MHS Genesis Deployment Aims to Employ DOD and Commercial Best Practices

Published: May 11, 2017

DEFENSEDHAElectronic Health RecordHealth IT

Stacey Cummings, Program Executive Officer (PEO), Defense Healthcare Management Systems (DHMS) told Government CIO Magazine recently that their business model is “to leverage commercial best practices, as much as possible, and also DOD best practices where that makes sense.”

MHS Genesis deployed at its first site, Fairchild Air Force Base, in February.

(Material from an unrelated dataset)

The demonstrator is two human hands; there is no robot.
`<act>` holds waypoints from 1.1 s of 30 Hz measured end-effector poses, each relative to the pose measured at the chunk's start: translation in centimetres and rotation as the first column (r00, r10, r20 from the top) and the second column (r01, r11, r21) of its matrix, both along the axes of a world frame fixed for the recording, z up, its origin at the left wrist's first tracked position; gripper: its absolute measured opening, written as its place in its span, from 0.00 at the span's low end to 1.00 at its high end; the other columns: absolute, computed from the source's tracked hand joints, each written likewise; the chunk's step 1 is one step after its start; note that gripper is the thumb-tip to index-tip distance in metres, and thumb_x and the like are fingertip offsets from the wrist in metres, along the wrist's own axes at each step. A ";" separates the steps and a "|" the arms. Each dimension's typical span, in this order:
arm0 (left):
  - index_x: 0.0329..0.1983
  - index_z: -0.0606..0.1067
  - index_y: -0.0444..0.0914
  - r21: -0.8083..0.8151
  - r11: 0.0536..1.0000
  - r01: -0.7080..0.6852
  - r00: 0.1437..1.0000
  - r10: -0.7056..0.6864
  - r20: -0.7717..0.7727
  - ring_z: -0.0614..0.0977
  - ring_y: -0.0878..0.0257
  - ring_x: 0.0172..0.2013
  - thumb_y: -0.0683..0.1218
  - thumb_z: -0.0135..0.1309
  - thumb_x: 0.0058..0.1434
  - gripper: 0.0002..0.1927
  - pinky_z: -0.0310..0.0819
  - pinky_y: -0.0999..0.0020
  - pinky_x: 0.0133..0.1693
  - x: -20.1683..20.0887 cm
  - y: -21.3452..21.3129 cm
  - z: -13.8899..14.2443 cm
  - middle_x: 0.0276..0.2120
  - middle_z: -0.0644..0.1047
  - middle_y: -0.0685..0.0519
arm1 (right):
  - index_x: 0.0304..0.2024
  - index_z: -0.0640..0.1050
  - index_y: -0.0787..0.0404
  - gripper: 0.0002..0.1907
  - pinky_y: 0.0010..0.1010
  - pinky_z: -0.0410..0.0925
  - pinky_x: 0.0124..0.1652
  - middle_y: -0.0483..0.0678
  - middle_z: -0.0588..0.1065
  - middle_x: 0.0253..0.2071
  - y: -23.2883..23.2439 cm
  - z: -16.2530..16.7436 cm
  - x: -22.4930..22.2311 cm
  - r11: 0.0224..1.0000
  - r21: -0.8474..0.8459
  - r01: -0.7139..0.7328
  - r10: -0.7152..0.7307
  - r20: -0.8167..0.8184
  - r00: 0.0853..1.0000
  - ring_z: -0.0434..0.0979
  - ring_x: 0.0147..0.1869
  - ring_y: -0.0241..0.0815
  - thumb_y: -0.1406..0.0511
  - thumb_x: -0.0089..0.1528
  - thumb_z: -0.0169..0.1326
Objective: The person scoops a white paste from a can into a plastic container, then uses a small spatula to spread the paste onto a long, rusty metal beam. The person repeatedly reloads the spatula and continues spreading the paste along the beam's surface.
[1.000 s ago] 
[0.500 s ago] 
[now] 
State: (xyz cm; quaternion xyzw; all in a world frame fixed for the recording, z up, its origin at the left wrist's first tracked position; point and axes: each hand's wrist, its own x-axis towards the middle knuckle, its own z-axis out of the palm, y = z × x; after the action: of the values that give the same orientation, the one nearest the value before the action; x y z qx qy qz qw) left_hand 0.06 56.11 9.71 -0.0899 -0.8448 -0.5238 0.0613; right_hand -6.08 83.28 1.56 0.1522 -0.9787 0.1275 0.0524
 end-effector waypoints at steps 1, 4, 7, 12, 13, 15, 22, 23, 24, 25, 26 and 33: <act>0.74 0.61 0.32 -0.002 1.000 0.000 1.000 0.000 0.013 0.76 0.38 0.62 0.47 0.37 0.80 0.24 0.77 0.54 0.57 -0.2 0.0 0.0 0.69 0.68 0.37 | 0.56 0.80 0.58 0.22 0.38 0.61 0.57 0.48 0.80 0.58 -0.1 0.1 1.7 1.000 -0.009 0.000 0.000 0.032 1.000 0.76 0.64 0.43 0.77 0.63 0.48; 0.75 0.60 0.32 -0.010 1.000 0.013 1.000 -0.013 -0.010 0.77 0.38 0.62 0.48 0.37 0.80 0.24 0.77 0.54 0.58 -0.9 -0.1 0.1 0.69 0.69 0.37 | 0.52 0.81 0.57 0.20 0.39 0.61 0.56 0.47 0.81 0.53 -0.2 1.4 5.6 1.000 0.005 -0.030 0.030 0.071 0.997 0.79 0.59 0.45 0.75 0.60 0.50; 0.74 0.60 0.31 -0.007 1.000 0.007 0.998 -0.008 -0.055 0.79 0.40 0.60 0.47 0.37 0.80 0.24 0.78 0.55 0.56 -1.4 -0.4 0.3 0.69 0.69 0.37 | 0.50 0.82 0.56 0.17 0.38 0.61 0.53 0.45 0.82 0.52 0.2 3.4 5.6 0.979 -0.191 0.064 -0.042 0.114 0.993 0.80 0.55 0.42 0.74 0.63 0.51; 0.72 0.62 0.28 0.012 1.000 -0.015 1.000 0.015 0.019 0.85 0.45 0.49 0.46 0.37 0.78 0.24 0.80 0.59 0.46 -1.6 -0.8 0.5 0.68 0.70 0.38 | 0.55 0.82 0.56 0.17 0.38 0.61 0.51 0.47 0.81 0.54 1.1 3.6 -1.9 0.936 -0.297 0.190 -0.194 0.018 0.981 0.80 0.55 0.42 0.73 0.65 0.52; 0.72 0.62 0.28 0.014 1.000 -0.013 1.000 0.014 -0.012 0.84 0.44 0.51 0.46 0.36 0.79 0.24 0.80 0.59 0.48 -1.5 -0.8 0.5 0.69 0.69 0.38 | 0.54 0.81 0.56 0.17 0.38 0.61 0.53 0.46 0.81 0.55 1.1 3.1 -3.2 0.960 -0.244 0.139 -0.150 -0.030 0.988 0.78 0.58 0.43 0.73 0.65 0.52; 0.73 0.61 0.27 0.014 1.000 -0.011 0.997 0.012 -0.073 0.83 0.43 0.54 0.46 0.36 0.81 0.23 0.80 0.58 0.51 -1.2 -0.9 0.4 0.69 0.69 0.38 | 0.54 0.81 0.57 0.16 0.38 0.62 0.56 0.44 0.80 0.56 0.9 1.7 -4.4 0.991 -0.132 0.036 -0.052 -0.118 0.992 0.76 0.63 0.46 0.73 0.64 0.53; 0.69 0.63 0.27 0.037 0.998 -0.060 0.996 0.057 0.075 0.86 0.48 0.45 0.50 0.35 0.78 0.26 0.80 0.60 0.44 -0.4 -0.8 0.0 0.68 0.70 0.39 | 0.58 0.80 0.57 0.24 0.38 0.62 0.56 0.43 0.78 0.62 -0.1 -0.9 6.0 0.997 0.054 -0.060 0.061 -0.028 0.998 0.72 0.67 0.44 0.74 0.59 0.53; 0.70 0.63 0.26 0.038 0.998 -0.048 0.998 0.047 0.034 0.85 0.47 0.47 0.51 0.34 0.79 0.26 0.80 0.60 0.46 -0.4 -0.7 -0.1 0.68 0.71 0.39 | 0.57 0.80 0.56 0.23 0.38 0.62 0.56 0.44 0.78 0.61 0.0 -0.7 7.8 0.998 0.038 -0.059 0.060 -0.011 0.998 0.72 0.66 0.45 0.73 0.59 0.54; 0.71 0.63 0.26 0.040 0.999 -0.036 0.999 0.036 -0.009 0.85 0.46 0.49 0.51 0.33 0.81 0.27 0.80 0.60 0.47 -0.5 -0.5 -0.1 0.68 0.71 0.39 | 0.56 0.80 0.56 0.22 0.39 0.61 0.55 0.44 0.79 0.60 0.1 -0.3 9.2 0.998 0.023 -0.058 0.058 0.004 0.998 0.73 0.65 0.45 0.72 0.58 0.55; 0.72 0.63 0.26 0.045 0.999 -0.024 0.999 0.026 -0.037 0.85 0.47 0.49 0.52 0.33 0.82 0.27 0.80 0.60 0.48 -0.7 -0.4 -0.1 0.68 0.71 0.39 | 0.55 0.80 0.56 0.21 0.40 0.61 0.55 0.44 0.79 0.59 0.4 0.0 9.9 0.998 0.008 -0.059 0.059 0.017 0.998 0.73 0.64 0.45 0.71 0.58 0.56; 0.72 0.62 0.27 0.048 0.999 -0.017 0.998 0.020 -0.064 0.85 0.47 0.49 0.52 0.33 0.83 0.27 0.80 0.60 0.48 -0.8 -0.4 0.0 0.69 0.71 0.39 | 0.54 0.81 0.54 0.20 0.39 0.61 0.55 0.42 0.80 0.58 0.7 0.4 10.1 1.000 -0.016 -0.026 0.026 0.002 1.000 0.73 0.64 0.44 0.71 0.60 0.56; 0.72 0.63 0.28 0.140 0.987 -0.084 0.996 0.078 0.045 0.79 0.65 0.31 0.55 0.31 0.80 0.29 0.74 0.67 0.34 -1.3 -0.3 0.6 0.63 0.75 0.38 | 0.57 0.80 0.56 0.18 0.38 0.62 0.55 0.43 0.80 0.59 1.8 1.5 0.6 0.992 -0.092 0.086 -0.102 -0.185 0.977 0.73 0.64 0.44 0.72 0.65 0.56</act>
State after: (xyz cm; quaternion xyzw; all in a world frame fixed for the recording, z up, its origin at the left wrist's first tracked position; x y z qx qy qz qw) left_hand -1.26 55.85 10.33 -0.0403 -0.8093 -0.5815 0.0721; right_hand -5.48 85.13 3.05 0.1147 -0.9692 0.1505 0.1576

The original plan had been to rollout to four Pacific NW installations in December 2016, but was delayed while DHA officials ensured the cybersecurity interfaces for the Cerner-designed system worked effectively with legacy systems.  Cummings stated deployment at the remaining sites in the Pacific Northwest could happen as early as June 2017.

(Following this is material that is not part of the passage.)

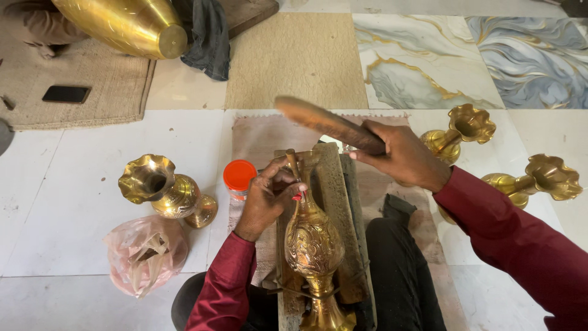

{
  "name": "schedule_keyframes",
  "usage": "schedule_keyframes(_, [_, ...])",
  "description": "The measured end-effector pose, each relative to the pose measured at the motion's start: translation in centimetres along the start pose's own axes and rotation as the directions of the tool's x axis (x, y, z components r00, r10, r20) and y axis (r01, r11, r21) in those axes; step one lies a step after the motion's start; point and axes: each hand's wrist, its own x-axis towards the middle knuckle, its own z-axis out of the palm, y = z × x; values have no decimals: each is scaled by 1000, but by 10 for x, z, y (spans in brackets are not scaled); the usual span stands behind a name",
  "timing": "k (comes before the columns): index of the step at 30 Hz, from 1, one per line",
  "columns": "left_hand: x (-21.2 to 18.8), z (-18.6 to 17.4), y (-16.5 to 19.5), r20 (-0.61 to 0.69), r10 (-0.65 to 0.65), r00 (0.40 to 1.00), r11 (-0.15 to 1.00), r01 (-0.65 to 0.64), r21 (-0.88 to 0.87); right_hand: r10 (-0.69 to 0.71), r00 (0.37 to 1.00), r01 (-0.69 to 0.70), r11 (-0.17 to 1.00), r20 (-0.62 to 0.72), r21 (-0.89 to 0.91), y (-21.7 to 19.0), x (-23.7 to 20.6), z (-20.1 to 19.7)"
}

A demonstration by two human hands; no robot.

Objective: The person sits on the floor and engraves decorative patterns into an ornate brass vase, holding a chisel against the surface and striking it with a wooden mallet, repositioning the vase and chisel as they work, with other finished brass vases around them.

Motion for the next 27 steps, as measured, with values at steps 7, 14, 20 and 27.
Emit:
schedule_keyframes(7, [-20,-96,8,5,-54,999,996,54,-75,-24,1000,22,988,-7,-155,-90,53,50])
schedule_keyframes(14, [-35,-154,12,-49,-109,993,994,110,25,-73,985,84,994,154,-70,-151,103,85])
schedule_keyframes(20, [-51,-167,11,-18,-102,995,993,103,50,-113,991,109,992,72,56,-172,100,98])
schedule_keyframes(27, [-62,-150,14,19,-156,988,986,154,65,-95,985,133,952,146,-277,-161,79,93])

Cummings said they combined the two best practices the most during the testing phase.  They brought users in to identify deficiencies early.  “One challenge was interfaces to unique DOD capabilities,” said Cummings. “During testing some were not working properly, but we recognized this early and were able to fix them.” 

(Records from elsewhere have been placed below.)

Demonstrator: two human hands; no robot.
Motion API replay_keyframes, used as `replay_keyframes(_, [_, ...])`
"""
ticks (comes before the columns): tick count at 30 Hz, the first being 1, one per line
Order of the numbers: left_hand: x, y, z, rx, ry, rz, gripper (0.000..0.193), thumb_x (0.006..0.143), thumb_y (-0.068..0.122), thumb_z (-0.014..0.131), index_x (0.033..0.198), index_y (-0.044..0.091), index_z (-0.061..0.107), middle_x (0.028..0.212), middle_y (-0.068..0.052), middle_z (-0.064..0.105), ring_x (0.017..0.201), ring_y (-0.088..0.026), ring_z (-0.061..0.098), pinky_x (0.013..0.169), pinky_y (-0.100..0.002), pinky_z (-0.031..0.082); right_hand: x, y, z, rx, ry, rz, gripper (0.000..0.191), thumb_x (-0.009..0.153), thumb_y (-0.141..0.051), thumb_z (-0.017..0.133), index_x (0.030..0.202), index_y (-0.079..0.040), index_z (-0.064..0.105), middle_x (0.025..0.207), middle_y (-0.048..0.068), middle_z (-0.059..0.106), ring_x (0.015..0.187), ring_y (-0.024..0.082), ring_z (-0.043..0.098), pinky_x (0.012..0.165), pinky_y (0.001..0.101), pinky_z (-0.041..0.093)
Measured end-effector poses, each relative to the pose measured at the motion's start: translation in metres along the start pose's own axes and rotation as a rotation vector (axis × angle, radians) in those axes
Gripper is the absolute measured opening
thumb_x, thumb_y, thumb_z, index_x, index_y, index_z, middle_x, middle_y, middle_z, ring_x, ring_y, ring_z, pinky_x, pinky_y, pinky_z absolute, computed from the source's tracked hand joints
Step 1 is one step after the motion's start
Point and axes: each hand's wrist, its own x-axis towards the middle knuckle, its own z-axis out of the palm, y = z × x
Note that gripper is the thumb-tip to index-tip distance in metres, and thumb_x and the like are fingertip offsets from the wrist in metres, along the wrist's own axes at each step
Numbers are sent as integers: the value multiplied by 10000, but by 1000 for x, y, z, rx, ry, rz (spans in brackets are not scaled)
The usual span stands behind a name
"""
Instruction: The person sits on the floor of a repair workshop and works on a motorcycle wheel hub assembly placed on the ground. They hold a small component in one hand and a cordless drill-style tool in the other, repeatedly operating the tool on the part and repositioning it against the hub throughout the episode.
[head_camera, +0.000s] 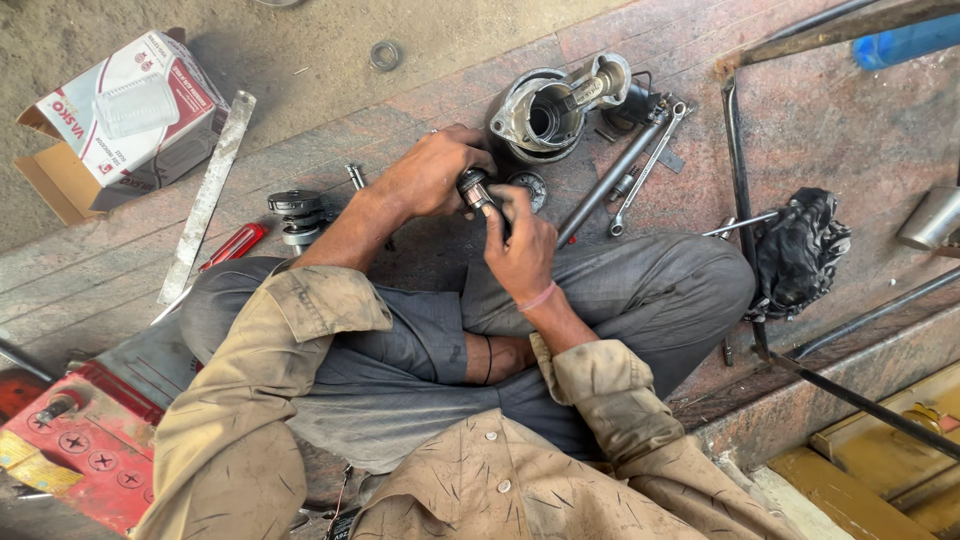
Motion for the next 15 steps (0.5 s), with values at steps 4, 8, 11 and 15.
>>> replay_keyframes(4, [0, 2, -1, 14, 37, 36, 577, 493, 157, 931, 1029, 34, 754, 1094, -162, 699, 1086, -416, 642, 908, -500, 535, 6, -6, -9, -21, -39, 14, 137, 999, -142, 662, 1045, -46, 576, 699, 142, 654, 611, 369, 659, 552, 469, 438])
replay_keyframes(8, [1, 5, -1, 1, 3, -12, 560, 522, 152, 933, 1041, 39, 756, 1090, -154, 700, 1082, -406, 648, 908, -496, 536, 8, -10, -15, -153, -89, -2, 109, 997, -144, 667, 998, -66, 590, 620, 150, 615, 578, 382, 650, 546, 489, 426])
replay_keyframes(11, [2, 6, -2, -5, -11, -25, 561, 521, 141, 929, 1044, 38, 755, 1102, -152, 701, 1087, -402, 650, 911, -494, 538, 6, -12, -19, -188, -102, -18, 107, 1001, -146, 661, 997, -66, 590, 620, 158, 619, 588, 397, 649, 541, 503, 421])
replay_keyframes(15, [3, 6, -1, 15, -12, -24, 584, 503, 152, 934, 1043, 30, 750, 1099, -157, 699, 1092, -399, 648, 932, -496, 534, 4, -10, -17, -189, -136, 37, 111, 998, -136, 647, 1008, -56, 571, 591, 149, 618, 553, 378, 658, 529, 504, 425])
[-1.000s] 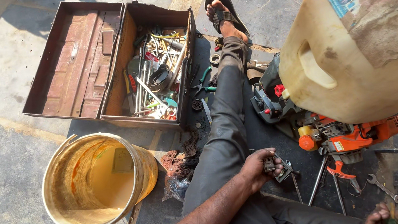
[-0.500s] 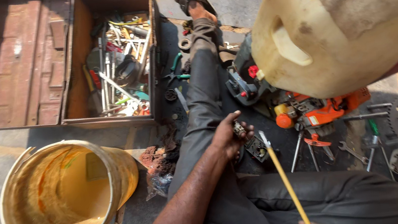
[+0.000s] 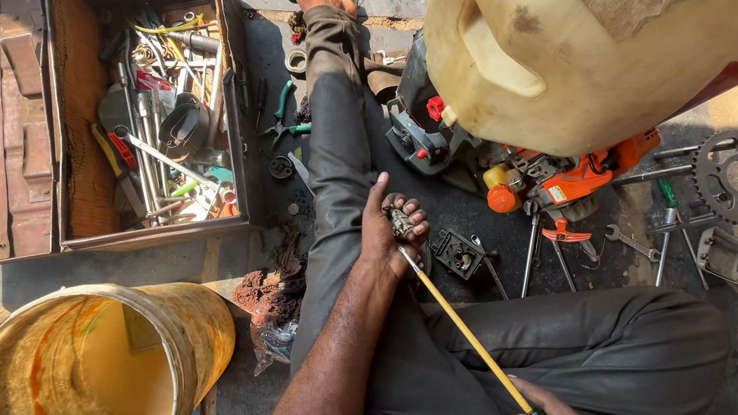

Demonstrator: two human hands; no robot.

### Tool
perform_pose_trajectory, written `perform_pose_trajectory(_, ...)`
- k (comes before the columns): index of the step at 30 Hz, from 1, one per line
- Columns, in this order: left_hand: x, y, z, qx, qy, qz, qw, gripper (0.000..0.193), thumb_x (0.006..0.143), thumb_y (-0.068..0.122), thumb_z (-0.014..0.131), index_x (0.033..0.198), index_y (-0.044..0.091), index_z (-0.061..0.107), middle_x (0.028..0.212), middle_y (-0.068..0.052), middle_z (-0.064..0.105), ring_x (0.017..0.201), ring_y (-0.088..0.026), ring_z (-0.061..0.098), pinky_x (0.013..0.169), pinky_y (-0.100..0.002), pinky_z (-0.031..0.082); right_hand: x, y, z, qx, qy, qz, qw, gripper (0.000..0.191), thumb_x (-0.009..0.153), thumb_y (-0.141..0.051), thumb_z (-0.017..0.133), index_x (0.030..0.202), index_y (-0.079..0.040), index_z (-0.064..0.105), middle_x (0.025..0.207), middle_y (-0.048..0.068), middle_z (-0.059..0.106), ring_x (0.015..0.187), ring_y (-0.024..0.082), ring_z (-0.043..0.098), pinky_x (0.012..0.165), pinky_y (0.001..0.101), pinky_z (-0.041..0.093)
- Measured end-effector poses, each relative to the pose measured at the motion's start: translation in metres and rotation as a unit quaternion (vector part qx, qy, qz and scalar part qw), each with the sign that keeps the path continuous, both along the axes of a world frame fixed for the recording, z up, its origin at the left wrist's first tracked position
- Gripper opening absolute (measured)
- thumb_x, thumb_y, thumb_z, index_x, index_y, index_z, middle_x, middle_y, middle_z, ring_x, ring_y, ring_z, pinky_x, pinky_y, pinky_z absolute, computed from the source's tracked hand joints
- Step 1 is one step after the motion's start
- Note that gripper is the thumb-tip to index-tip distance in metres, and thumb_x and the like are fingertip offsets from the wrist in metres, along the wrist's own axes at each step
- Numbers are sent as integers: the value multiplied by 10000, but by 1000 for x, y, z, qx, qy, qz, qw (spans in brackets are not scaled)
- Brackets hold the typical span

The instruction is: The person sits on the ground and uses a wrench and screwdriver to remove a small engine component, then disassembles it further. They manipulate the carburetor and related parts, placing them on the floor.

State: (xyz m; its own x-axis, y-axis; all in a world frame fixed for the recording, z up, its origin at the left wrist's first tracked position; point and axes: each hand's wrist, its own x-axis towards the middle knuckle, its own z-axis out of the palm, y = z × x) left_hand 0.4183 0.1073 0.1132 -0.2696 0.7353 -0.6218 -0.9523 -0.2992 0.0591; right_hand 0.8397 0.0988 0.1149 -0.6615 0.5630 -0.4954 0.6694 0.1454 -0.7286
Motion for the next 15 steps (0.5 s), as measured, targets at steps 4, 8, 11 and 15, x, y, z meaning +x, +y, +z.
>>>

Another challenge they face is delivering an enterprise-wide solution, not just a solution for one facility.  They have built this consciousness into testing.  As they are testing, they are cognizant of how the solution will work across the enterprise and serve all the needs.

In order to ensure deployment proceeds smoothly, DHMS and its partner, Leidos Partnership for Defense Health, are leveraging three approaches:  testing, functional user relationships, and change management.

For testing, they are employing three phases which take advantage of the best of commercial and DOD processes: contractor-led testing, government-led testing, and operational user testing at facilities.  They are also are taking advantage of functional user relationships by asking users throughout the program how they would standardize workflows and other functional areas. Users are part of the solution development. Finally, the DHMS and contractor team are taking advantage of commercial best practices for change management. Change management is much broader than just training.  It incorporates all aspects of preparing users for the change.

Cummings believes that the MHS Genesis solution will modernize DOD health care and provide key capabilities to enhance the user experience. Added capabilities include:

  • One single record for medical and dental to track all outpatient and inpatient care.
  • More usability for providers.  For example, point and click, and standardized workflows.
  • Higher level of reliability.  The system will be hosted in a single data center with redundancy.
  • Automatic upgrades. From a procurement perspective, every time the commercial provider makes a system upgrade DOD will also receive it without having to purchase it each time.

In addition to the MHS Genesis site deployment schedule, DHMS will start configuring and testing the solution for operational users this year. This is in preparation for taking MHS Genesis beyond the fixed facilities and deploying it on Navy ships, the theater environment, Army, Air Force and in their deployed models.  These environments include low or no-communication areas.  The goal is to modernize care given to warfighters in a theater environment. 

MHS Genesis is projected to be fully deployed by 2022.